Accidental Sext (Unintentionally Yours #14)

Accidental Sext (Unintentionally Yours #14)

By Mia Mara

Chapter 1

April

If sighs were a form of violence, Anthony Voss would be guilty of corporate manslaughter by now.

The latest one drifts through the open door between our offices like it was specifically designed to float into my ears and punch me square across the jaw.

I don’t even need to look up to know he’s walking toward the doorway, backlit by the midday sun over Midtown Manhattan pouring through the window.

He’s probably staring at me with a look of judgment so intense it could curdle milk.

But I do look up, because apparently, I’m an idiot with a propensity for torment.

Six-feet-whatever of cold, silver-haired disapproval in a charcoal suit stalks toward me.

He’s got that polished, almost surgical stillness about him, the kind that screams he’s either intensely pleased and relaxed or so annoyed he could rip my head off, the kind that only comes with being forty-eight and used to being in control.

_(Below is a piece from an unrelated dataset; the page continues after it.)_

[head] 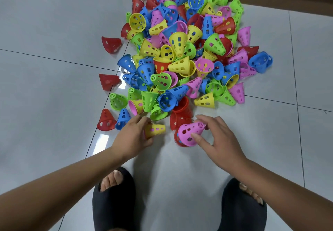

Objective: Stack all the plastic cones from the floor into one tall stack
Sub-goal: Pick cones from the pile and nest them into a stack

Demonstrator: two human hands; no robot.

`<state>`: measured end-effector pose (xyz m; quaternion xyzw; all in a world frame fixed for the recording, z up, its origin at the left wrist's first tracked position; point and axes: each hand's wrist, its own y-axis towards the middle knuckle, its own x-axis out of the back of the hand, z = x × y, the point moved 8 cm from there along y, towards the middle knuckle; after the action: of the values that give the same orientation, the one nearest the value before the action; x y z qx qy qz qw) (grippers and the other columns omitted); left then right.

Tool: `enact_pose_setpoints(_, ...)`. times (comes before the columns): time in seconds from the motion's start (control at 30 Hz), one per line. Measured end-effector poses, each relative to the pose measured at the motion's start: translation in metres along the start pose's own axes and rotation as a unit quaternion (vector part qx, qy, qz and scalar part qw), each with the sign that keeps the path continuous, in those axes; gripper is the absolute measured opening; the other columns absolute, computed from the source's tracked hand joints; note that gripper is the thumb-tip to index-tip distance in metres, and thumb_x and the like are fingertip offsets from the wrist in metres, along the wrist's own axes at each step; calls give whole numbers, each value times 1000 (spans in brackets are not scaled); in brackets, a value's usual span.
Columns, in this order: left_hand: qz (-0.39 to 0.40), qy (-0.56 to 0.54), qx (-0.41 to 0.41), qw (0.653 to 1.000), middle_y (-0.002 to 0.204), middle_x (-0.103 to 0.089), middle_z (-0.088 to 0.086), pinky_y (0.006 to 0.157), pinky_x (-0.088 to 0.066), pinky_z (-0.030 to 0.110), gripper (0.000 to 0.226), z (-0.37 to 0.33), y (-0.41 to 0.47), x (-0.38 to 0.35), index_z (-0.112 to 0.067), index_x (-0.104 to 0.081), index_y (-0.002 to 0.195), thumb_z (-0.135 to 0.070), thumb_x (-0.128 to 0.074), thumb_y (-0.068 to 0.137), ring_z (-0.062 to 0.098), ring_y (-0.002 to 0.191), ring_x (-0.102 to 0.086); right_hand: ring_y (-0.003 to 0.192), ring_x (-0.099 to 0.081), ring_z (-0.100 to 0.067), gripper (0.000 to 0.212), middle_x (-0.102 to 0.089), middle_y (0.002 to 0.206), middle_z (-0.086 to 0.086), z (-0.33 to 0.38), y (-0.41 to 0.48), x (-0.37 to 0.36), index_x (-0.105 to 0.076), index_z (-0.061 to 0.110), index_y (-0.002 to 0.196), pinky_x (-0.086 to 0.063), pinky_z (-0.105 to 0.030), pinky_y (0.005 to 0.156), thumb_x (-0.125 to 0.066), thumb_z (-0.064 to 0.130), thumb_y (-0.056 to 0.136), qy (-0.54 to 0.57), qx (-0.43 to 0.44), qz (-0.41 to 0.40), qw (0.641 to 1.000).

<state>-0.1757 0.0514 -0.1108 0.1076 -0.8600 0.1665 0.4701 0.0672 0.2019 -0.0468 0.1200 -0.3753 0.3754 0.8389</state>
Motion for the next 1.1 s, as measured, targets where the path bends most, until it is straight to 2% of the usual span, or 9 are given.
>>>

His grey eyes sweep the room around me, his jaw working, before they land on me with the weight of a gavel, the corners crinkling. I try not to notice that he’s letting his stubble show today, and try even harder not to imagine what it would feel like against my fingertips.

Or between my thighs.

“Is this the final version?” he asks, holding up the press release I spent most of last night sharpening to perfection. I’d been up until three in the morning.

I blink at him. “Unless we’re waiting for divine intervention,” I say, swiveling slightly in my chair to face him, “then yes. That’s the final version.”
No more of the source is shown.